Ultimo aggiornamento  30 novembre 2020 14:48

Smartphone, arriva il cartello-detective.

Francesco Giannini ·

L’Inghilterra sta testando un particolare sistema di sicurezza, basato su una rete di telecamere che identifica, in tempo reale, chi sta utilizzando il telefono mentre è al volante. In caso di infrazione alla legge il sistema avverte il guidatore con l’accensione di appositi segnali luminosi predisposti lungo la strada.  La sperimentazione, per ora, è limitata ad alcune vie della contea orientale del Norfolk.

Niente multe, solo dati

Le immagini registrate, però, non potranno essere utilizzate come “prova”. Niente multe, neanche per chi viene colto in flagrante. L'innovazione rappresenta solamente un modo per ottenere una statistica sul numero di infrazioni - da condividere tra le forze dell’ordine locali - e, allo stesso tempo, scoraggiare l’utilizzo improprio del cellulare al volante.

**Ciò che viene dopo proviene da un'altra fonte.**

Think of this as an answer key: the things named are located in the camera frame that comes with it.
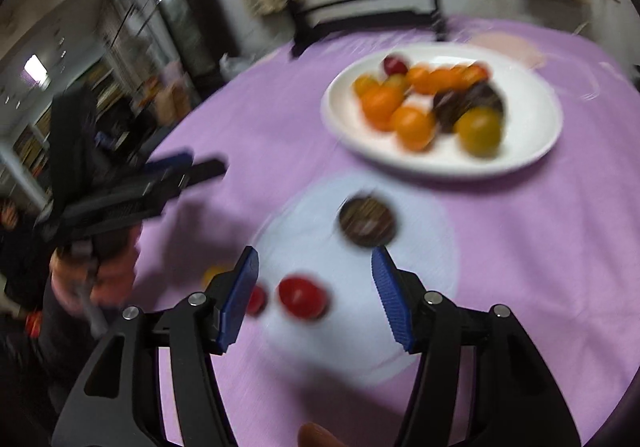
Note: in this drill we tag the small orange left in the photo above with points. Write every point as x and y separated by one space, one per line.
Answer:
419 78

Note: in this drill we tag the mandarin orange back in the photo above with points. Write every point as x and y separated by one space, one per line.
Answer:
474 73

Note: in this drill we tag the purple tablecloth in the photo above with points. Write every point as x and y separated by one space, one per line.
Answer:
458 219

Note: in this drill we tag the red cherry tomato partly hidden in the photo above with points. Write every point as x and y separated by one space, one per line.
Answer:
258 301

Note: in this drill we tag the mandarin orange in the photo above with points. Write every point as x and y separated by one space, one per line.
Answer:
474 73
444 79

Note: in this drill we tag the white oval plate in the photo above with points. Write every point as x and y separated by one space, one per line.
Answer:
532 120

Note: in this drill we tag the left hand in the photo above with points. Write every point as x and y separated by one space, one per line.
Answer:
113 284

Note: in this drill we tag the white plastic bag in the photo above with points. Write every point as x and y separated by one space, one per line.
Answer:
230 67

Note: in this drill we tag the dark chestnut oblong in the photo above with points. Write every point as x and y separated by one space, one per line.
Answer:
448 108

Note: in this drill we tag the dark red plum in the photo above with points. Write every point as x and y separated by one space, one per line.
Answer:
394 64

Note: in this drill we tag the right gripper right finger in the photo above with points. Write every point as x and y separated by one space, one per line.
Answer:
515 399

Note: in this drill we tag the dark water chestnut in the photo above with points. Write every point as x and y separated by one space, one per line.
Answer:
367 221

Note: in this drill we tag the small yellow fruit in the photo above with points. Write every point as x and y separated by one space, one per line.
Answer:
214 271
398 82

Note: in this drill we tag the large yellow orange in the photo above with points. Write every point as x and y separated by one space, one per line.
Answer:
363 84

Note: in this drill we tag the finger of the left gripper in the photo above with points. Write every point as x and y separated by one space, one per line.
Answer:
182 160
175 181

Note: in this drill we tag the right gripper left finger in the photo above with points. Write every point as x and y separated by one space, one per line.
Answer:
116 398

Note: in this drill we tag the orange citrus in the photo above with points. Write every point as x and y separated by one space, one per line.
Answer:
414 127

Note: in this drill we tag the red cherry tomato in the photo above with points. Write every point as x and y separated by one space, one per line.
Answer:
302 298

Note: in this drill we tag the small yellow-orange citrus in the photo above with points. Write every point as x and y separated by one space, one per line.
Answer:
479 131

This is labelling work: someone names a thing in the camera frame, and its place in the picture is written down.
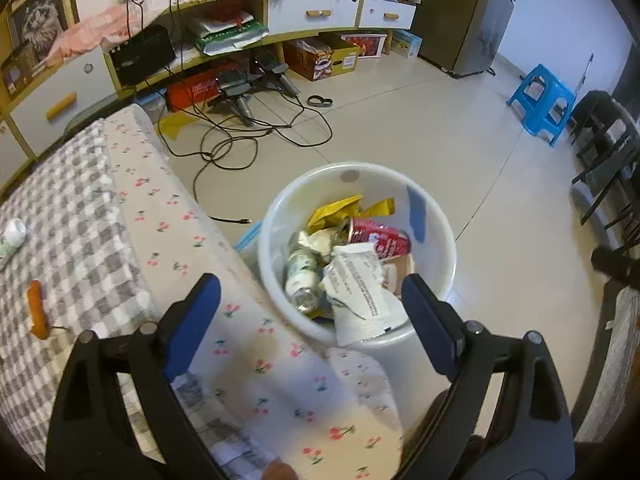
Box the pink cloth on cabinet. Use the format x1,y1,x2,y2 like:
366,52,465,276
43,0,216,67

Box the black device on shelf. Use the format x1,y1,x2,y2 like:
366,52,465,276
108,25,176,86

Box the yellow white tv cabinet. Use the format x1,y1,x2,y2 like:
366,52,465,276
1,0,416,186

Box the black chair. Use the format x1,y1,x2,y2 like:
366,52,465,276
572,96,639,249

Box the orange peel piece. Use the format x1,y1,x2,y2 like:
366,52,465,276
26,281,50,340

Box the printed paper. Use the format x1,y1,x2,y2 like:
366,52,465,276
321,243,409,347

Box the red drink can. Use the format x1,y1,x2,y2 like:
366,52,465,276
337,217,411,260

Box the grey checkered table cloth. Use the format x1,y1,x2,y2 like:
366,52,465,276
1,105,404,479

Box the framed cat picture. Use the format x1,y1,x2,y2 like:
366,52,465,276
1,0,78,99

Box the grey refrigerator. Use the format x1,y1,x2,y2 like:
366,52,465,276
410,0,516,78

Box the blue plastic stool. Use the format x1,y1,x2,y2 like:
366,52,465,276
506,64,576,148

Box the white plastic bottle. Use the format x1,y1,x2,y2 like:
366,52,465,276
0,218,27,270

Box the black floor cables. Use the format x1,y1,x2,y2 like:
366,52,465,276
119,0,335,226

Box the cardboard box under cabinet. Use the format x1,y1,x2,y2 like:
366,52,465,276
283,32,359,81

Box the yellow snack wrapper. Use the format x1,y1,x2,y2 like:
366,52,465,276
306,194,395,234

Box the red box under cabinet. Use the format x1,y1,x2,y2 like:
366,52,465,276
165,61,241,112

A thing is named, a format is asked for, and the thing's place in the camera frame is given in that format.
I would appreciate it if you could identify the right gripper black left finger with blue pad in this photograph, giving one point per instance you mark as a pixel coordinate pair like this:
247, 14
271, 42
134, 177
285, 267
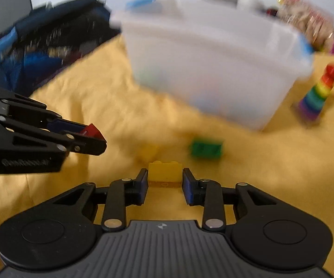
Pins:
129, 191

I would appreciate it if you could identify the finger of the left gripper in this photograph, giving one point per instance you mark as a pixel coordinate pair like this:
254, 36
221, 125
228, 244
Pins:
63, 126
86, 145

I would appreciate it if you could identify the dark blue baby stroller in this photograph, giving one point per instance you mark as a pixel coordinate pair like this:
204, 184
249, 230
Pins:
49, 39

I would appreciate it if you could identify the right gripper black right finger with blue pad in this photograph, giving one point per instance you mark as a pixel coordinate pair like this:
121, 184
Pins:
195, 190

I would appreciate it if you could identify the yellow building block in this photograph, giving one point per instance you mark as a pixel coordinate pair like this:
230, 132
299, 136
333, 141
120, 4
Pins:
165, 175

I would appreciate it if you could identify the rainbow ring stacking toy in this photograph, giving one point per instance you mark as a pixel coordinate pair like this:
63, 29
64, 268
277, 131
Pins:
309, 108

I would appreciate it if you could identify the white round ball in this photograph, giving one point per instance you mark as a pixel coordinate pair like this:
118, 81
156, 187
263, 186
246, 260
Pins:
249, 5

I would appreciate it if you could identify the clear bag of snacks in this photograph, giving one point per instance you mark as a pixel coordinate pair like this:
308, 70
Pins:
316, 24

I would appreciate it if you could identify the red toy truck block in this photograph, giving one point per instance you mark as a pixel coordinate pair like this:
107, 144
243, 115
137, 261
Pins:
91, 131

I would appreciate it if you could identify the green square building block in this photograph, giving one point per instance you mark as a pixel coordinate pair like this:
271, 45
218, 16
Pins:
206, 149

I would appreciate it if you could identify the white plastic storage bin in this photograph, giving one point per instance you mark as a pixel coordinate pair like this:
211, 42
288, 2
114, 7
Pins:
222, 60

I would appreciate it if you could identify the yellow quilted cloth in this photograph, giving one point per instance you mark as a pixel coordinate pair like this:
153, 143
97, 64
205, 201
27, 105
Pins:
288, 160

Le telecamere sono in grado di  distinguere coloro che stanno usando in modo corretto lo smartphone, mediante l’adozione di auricolari o bluetooth. Una pratica ammessa dalla legge britannica. In questo caso i segnali luminosi di “pericolo” non verranno attivati dal sistema.

Infrazioni salate

Nel Regno Unito l’uso improprio del telefono mentre si guida comporta, oltre alla perdita di 6 punti dalla patente, possibili multe che vanno dalle 200 fino alle 1.326 sterline (tra 225 e 1.500 euro) in caso di reiterazione del reato. L’ammenda supera le 2.000 sterline (circa 2.261 euro) se, a compiere l’infrazione, sono conducenti di autobus del servizio pubblico o di mezzi pesanti.